The GMA also named the Immediate Past President, Major General (rtd) Norman McLean for a service award for outstanding contribution to the GMA, the wider private sector and civil society within the country.

Also receiving awards were Vice President, Doreen de Caires for outstanding work in increasing the membership of the GMA under the period of review; Executive Committee Member and Sub-Sector Coordinator, Clem Duncan for his contribution beyond the call of duty in enhancing the competitiveness of the association for international funding; and Office Assistant Lalman Budhu for long and dedicated service beyond the call of duty.

GMA Chairman Ramesh Dookhoo said the executive is bent on addressing a core of sectional issues that affect its membership and for this purpose has continued its sectoral structure that is geared to address issues on this basis.
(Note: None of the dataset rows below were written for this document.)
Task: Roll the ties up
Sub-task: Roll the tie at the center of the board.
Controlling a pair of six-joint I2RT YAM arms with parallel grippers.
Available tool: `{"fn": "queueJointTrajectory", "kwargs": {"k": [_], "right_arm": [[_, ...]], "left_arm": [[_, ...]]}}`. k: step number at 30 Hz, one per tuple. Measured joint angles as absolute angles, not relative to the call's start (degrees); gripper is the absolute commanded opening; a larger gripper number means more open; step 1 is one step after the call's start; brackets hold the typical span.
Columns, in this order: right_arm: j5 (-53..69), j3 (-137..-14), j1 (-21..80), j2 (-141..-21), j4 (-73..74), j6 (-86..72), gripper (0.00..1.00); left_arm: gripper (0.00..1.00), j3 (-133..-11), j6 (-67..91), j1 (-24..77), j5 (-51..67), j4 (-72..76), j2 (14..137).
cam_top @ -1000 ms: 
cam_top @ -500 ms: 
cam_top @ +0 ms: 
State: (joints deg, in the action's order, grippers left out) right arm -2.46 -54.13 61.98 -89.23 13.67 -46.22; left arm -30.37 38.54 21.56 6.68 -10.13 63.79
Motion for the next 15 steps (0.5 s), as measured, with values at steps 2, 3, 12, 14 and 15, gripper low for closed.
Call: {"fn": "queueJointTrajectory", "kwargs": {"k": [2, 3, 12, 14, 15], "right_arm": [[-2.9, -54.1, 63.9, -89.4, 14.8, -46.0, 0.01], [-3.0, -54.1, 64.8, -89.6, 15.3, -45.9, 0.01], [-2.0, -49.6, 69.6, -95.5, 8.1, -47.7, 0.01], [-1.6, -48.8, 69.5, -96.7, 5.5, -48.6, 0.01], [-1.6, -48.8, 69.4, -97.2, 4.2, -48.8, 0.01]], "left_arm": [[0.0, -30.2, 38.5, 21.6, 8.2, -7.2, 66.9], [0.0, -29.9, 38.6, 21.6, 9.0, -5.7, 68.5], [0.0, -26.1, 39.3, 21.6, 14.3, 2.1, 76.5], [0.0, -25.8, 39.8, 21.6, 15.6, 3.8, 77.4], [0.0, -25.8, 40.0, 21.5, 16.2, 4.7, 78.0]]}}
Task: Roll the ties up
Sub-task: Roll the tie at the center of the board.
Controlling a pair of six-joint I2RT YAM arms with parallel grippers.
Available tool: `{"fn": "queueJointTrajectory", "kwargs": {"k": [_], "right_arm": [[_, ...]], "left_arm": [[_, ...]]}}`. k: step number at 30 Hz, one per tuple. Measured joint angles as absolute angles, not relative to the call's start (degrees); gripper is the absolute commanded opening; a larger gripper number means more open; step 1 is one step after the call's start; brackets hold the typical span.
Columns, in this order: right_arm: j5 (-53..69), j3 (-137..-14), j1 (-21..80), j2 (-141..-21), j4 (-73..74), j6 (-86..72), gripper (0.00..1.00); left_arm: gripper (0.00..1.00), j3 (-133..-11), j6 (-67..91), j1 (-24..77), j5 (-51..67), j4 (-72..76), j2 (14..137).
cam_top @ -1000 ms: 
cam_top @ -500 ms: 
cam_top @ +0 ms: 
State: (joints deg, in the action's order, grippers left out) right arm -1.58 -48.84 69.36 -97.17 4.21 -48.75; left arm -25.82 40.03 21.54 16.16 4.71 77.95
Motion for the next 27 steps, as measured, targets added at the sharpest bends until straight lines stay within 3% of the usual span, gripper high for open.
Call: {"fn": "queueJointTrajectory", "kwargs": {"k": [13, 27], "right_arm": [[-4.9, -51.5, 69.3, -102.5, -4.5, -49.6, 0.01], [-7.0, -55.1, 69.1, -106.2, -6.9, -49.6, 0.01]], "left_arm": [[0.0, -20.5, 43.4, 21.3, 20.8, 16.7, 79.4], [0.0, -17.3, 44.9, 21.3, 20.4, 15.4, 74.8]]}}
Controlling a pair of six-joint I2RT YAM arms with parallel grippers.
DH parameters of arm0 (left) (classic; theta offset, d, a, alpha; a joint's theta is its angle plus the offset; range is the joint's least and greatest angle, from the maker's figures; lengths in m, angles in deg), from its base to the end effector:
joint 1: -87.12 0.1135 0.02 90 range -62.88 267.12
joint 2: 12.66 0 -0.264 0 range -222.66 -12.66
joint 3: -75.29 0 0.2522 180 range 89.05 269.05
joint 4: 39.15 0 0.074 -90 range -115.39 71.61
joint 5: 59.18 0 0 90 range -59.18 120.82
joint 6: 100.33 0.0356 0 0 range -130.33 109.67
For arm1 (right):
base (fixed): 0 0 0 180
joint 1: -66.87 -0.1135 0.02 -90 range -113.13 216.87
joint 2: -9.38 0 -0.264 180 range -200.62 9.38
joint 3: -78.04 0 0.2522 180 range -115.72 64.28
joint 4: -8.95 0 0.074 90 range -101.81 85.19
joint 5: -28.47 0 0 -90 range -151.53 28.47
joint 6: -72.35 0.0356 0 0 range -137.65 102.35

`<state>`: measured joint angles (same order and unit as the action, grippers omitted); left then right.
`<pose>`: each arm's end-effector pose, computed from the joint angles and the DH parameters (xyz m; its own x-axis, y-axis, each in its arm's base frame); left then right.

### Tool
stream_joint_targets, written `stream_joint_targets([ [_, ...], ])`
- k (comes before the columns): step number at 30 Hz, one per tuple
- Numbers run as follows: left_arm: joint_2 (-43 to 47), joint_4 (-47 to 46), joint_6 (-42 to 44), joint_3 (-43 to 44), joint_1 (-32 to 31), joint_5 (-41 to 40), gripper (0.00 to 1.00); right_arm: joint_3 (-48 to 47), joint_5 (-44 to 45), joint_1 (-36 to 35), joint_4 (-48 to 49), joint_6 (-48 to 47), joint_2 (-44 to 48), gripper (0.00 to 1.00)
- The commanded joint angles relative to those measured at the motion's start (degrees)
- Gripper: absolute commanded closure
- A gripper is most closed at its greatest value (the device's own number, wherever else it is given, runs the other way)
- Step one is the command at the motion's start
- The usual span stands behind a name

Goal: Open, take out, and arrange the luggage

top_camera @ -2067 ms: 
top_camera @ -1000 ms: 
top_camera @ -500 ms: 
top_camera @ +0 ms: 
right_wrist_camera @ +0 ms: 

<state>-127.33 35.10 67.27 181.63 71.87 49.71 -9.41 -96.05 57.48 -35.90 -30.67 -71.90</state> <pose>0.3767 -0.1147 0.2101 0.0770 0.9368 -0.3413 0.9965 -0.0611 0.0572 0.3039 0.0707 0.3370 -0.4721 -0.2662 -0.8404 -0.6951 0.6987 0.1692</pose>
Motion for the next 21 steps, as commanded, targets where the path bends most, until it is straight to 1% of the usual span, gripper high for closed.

The sub-sector groupings are coordinated by Clem Duncan and are headed by: Jean Francois Gerin - Agro processing; Rustum Bulkan - Forestry and Wood Products; Dr Scherazaade Ishoof - Chemicals and Pharmaceuticals; Chen Rong - Textiles and Sewn Goods; Johnny Kowlessar - Printing and Packaging; Clinton Williams - Construction and Engineering; and Christopher Ram - Services. No one was named for Mineral and Related Industries.

The vice-presidents include: Doreen de Caires responsible for membership and public relations; Fitz Fletcher, economic and legislative; and MS Ally, finance and administration. The GMA, formed in 1963, was formerly known as the Guyana Light Industries Association. Past presidents have included Yesu Persaud, Ron Webster, Mohabir Singh, Norman McLean, George Jardim and Sattaur Gafoor.